‘Bias of optimism’ and our reluctance to purchase insurance – The Royal Gazette
Life is coming: insurance is designed to protect us from major calamities
Many of us have, one might say, supreme confidence in our invincibility in the face of calamity. This is called an optimism bias, as in “bad luck happen to other people, but not to us”.
Optimism bias exists across the global human spectrum – transcending gender, ethnicity, nationality and age, occurring statistically in about 80% of any population. Specifically, we fully believe that we are in control, overestimating the likelihood of positive events and underestimating the risk of negative situations: traffic accidents, hurricanes, job loss and debilitating illness.
Second, the optimism bias tends to make us equivocal about the future.
Why should we then that the present is so great, that nothing bad is happening, that no obstacle to perfect life is in the way? Plus, planning for negative events is such a stressful and exhausting thought process; we’ve all been there so no one should be blamed for ‘putting it off to another day’.

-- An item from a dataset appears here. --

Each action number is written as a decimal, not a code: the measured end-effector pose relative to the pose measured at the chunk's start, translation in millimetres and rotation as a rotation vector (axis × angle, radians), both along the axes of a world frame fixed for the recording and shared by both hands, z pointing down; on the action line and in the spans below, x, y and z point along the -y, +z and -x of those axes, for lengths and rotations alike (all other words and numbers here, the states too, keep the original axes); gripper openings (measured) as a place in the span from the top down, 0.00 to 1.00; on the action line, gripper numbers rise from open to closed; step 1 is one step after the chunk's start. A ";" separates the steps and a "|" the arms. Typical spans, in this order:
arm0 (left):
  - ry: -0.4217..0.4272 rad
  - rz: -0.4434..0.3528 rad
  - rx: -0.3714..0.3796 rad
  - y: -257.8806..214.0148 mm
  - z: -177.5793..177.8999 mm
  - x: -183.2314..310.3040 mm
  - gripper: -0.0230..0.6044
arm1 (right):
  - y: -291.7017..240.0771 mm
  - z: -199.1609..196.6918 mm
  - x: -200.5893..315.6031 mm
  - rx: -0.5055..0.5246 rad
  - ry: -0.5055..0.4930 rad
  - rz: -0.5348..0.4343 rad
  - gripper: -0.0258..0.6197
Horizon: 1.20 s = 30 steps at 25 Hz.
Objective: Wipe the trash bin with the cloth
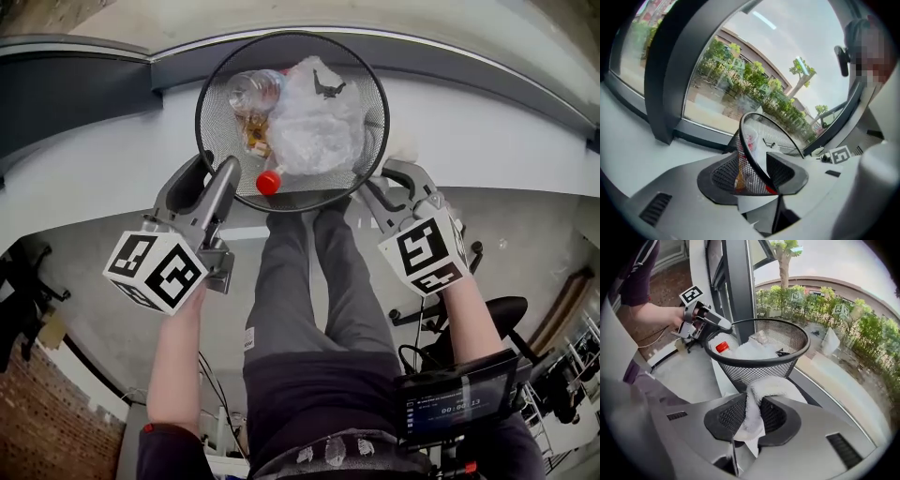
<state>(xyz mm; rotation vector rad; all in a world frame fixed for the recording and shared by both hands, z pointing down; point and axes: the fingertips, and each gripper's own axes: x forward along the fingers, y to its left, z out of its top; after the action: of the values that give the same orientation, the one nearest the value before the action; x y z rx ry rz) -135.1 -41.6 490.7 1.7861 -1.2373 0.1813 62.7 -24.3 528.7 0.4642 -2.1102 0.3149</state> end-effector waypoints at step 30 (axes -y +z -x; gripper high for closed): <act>-0.671 0.154 -0.398 16.1 3.5 -33.9 0.73 | 4.4 51.8 -57.6 -0.017 -0.112 0.111 0.84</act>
<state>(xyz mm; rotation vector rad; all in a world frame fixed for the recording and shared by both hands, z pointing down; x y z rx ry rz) -138.6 -7.7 506.8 1.1231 -1.4038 -0.4313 10.9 33.3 533.0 0.2818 -2.0810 0.3606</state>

Third, the optimistic perception of an individual’s control gives rise to a complacent thought process about our ability to purchase risk protection because “while I really don’t want to buy it now, or I don’t. sure I need property / health / life / business succession planning or other catastrophe insurance, but I think I’ll get there – someday. “
Optimism in itself is a wonderful thing, especially in personal and professional relationships, but it can be in detrimental conflict with proven facts that are relied on to generate contingency plans.

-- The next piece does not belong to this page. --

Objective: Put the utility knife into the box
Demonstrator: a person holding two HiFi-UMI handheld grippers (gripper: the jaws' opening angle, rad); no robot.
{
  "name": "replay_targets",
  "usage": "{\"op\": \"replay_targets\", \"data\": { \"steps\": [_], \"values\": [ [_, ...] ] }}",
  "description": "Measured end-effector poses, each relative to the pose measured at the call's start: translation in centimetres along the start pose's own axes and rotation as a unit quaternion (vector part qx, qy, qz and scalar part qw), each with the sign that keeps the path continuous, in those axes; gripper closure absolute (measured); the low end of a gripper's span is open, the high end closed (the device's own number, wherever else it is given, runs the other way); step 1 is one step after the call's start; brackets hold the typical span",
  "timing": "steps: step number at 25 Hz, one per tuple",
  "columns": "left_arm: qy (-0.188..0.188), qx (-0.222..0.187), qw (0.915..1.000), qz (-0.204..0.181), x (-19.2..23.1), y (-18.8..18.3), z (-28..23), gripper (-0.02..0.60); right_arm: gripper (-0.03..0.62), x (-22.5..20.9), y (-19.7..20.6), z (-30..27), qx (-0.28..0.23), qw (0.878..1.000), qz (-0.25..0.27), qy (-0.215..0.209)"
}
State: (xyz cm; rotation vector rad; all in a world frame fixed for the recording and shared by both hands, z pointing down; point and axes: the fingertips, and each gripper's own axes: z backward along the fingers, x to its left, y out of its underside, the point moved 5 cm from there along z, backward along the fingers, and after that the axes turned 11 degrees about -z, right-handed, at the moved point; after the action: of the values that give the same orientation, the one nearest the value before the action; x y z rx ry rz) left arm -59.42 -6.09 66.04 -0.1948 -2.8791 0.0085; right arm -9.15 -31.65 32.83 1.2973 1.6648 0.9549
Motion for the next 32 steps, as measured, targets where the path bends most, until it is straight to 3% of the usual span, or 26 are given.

So optimism bias may account for much of the procrastination that follows – until the pressing reality of lack of protection hits home (figuratively speaking) as an impending catastrophic event looms. on the horizon.

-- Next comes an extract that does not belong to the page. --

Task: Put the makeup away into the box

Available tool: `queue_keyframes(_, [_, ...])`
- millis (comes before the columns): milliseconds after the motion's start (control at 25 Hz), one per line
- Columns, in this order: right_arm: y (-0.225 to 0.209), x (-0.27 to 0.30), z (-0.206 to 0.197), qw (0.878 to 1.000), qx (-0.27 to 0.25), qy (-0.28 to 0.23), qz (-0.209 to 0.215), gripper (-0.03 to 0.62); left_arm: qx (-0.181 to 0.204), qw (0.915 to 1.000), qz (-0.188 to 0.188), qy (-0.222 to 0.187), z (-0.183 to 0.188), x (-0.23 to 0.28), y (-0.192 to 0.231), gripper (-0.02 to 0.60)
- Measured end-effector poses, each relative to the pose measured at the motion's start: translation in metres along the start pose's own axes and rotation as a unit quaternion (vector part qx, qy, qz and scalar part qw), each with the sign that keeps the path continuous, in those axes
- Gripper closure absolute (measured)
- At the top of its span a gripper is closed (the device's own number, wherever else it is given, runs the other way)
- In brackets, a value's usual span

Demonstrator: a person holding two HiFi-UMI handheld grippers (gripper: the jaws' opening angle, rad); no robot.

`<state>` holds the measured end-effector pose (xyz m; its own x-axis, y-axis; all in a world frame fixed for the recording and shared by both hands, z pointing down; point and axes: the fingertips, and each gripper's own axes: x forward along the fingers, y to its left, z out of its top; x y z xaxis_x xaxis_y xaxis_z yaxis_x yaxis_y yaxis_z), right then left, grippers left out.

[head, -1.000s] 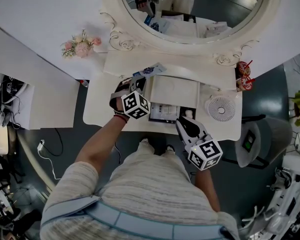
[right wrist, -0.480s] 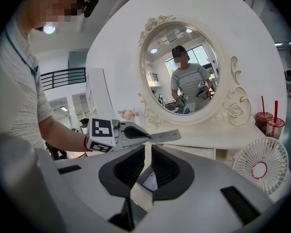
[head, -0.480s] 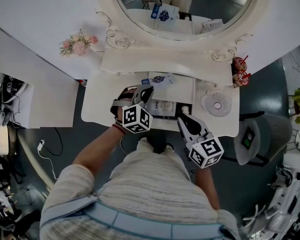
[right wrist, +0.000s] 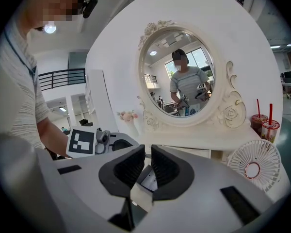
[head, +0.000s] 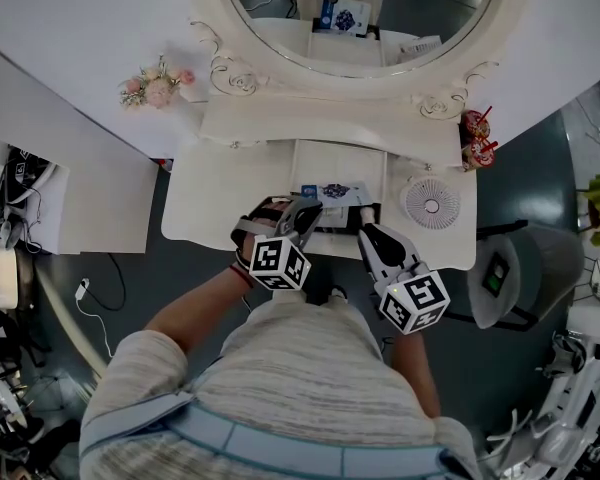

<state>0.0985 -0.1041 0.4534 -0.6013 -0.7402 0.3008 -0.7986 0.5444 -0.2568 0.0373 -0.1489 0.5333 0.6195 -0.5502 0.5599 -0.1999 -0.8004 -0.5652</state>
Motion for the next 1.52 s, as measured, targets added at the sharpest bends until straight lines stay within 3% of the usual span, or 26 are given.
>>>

Dear readers, there’s a reason insurance companies place moratoriums on increasing the limits of an existing policy or issuing new real estate policies, for example, if an impending hurricane is in a few weeks ( or less).
Cost and value. It is not so much the cost, although it is certainly a factor for many households, or because the individual or family has never had – so far – to file a claim (a big one until now). ‘to the next hurricane, for example).
It’s more about the feeling that the value for money is low – until absolute disaster strikes. Then, if the insurance exists, it is a comfort during a terribly stressful time for a family.
Readers’ comments on the cost of insurance have indicated it; “I have paid these premiums all these years, I have never had a claim, but the policyholders have my money.”
Two things to think about when it comes to home insurance.
1. Add up all the premiums you’ve paid over the years, say an average of $ 5,000 per year, for a replacement value of $ 600,000 to $ 800,000.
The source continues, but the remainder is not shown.